When we arrived in Entebbe on January 2, Joe, our inimitable tour guide, met us at the airport and since then has guided us steadily, skillfully, and carefully westward to Fort Portal and back east to his home in Jinga. We have been in Uganda for twelve days now; that's long enough to overcome jet lag and begin to settle into the red dust and August heat of the dry season.

For the many who wonder how Joe is doing after living in Uganda for the past 18 months, he is fantastic. Joe is a hearty soul with a big golden heart, giant doe-like eyes, deep patience, sharp wits, and a gentle, strong spirit. We are lucky to have him as our brother and our guide.

He haggles with taxi drivers, navigates through the chaotic streets of Kampala, delivers us to the right coaster (mid-sized bus) from within a pit of hundreds of identical coasters, and. . . he washes out the red dust from white tee-shirts by hand. At right is a picture of an empty street by Kampala standards.

Joe hooked us up with other hearty souls as well, including Our Lady of the Highway, Sister Lillian. Sister Lillian took us on a safari to Queen Elizabeth National Park, which required not only driving stealthily through rugged dirt roads within the park, but getting us to the park itself. We drove four hours west from Fort Portal in Sister Lillian's 4WD Pajero, through village after village with mighty speed bumps in lieu of police officers. Sister Lillian threaded us through the roads shared by multi-passenger bicyclists, pedestrians carrying jerry cans of water on their heads, trucks overloaded with people and produce, motorcycles carrying small families, and markets spilling into the roads.

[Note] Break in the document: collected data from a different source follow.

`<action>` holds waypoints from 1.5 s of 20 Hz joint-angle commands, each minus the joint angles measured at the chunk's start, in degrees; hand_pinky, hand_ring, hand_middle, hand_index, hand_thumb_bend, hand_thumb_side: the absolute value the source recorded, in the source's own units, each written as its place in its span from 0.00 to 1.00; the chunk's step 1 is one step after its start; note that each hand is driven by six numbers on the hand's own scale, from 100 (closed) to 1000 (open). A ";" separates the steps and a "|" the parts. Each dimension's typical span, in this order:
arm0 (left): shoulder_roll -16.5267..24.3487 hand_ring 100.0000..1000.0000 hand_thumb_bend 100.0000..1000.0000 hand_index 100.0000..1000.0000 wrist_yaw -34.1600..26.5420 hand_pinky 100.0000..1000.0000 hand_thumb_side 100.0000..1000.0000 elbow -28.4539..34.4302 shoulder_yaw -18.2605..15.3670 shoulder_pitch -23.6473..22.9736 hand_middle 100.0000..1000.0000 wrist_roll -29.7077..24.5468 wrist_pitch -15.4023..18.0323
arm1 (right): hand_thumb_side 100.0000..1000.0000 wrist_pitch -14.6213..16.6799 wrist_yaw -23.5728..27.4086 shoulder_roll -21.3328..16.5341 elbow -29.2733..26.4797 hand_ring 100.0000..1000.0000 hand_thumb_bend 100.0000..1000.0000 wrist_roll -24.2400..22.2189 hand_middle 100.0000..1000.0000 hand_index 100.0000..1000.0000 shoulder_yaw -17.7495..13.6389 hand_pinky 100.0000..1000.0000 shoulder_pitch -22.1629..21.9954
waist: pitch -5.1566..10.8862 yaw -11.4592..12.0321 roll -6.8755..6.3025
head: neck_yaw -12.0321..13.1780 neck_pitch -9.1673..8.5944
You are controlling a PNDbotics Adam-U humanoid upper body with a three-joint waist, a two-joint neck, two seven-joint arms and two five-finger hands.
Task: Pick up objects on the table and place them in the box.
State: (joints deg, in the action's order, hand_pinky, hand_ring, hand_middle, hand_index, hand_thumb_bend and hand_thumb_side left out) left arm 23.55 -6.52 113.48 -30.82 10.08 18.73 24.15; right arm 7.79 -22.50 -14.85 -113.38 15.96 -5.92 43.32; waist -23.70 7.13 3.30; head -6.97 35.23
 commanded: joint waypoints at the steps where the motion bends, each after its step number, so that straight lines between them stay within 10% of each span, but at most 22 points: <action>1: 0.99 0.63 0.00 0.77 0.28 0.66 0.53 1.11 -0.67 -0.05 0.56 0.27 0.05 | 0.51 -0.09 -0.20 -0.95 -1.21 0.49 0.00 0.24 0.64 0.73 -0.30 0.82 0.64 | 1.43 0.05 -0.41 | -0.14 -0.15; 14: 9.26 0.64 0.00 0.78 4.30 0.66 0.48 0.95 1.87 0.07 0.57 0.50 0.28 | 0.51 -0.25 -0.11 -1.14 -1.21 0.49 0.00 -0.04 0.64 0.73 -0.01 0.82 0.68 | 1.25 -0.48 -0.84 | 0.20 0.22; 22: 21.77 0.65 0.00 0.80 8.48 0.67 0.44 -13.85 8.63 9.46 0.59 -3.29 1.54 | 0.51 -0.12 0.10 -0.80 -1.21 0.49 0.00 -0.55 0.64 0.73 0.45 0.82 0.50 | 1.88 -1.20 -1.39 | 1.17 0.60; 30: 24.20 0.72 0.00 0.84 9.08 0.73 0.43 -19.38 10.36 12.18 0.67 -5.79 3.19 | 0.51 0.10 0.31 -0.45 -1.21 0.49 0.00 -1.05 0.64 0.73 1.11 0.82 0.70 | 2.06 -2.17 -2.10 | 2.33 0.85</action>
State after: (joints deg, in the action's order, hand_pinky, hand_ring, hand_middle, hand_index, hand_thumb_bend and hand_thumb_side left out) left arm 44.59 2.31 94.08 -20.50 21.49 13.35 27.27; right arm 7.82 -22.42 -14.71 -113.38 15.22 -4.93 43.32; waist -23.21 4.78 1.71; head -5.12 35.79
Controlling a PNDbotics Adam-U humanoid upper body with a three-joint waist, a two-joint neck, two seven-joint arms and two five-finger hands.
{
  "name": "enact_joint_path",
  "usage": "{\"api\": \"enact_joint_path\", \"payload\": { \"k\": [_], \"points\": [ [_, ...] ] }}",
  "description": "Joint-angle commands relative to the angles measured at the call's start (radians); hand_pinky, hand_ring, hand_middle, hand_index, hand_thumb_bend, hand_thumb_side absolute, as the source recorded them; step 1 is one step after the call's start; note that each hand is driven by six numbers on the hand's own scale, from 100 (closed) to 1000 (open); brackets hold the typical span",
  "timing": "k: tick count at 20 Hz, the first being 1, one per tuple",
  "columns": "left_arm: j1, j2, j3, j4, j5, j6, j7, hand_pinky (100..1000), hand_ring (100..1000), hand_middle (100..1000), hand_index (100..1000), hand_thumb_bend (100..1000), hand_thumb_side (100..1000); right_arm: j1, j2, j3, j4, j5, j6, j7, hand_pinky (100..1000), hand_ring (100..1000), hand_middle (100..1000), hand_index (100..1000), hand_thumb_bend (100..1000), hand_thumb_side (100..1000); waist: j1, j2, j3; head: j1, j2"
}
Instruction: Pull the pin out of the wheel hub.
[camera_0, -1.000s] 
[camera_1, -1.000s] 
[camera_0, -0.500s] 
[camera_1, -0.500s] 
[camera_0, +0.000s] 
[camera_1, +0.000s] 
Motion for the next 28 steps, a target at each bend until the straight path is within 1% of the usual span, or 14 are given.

Once inside the park, Sister Lillian took us to the elephants, hippos, kobs, buffalo, and many birds, fearlessly leaving the road, as necessary.


We finished the short first leg of our journey at a place called Saka, reading in the shade, rowing a small row boat around a crater lake, talking about Uganda and the rest of the world, washing our clothes by hand, discussing washing our clothes by hand, lauding Obama, watching vervet monkeys, pink backed pelicans, knob-billed ducks, cows, turkeys, goats, and banana leaves wave in the wind.